Le juge de la Cour supérieure Clayton Conlan a décrit l’accident comme un « carnage inimaginable ». Sidhu roulait à près du double de la limite permise, et l’impact a blessé plusieurs autres personnes en plus de tuer Paul le 22 août 2023.
Cette sentence met fin à un dossier qui a laissé derrière lui une perte intime et publique. Mitchell Islam, le père du fils du couple, a parlé au tribunal de son chagrin après la mort de Paul, en disant qu’il ne serait « jamais le même ». Leur fils Charlie, âgé de trois ans et demi au moment de la sentence, n’avait que 10 mois lorsqu’il a survécu à l’accident avec une jambe cassée.
Paul et Islam avaient tous deux concouru aux Jeux olympiques d’hiver de 2014 à Sotchi. Après avoir pris sa retraite du patinage, Paul avait obtenu son diplôme en droit puis rejoint un cabinet juridique à Barrie. Cette trajectoire a rendu sa mort d’autant plus brutale pour ceux qui la connaissaient comme athlète, avocate et mère.
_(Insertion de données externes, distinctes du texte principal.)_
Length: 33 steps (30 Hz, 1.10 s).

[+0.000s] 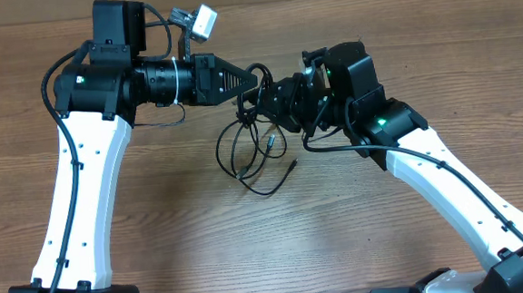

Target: Untangle cables

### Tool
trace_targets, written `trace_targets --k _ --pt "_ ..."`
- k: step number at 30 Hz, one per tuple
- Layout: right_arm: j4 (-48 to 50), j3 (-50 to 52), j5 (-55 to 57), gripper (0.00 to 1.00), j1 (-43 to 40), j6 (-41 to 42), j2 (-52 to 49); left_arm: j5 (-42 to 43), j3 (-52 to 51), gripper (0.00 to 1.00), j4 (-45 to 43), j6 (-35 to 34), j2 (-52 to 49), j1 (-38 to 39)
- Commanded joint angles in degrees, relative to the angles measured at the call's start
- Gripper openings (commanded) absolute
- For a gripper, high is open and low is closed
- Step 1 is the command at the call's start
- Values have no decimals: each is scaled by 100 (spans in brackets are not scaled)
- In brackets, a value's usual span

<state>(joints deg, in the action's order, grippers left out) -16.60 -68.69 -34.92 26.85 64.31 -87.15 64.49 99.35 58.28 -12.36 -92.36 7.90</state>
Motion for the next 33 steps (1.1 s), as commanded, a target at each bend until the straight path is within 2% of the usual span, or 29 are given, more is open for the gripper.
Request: trace_targets --k 1,10,16,23,28,33 --pt "-66 -103 168 4 48 42 109 92 129 4 -28 -98 173 39" --pt "-48 -105 -710 4 -81 46 111 -726 129 4 129 -87 173 37" --pt "-15 -105 -1305 4 -564 192 111 -1244 129 4 516 525 173 37" --pt "-13 -105 -1985 4 -1285 238 111 -2741 129 4 1051 619 173 37" --pt "166 -105 -2247 4 -1740 496 111 -3346 114 4 1357 662 173 39" --pt "776 -105 -2459 4 -2011 898 111 -3805 111 4 1620 765 173 39"
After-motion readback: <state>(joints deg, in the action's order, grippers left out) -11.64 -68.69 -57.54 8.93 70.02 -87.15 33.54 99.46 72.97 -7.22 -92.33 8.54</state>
Le tribunal a retenu la vitesse, la fatigue et le choix de continuer à conduire comme éléments centraux de la tragédie. Conlan a rappelé que les conducteurs professionnels sont censés respecter la loi, et la peine prononcée mercredi reflète ce que la cour a considéré comme la gravité d’une collision qui a détruit plusieurs vies en quelques secondes.
Pour la famille de Paul, la question qui demeure n’est pas la responsabilité, désormais établie, mais l’empreinte durable laissée sur Charlie. Il a survécu. Sa mère, elle, est morte dans un accident qui n’aurait jamais dû se produire.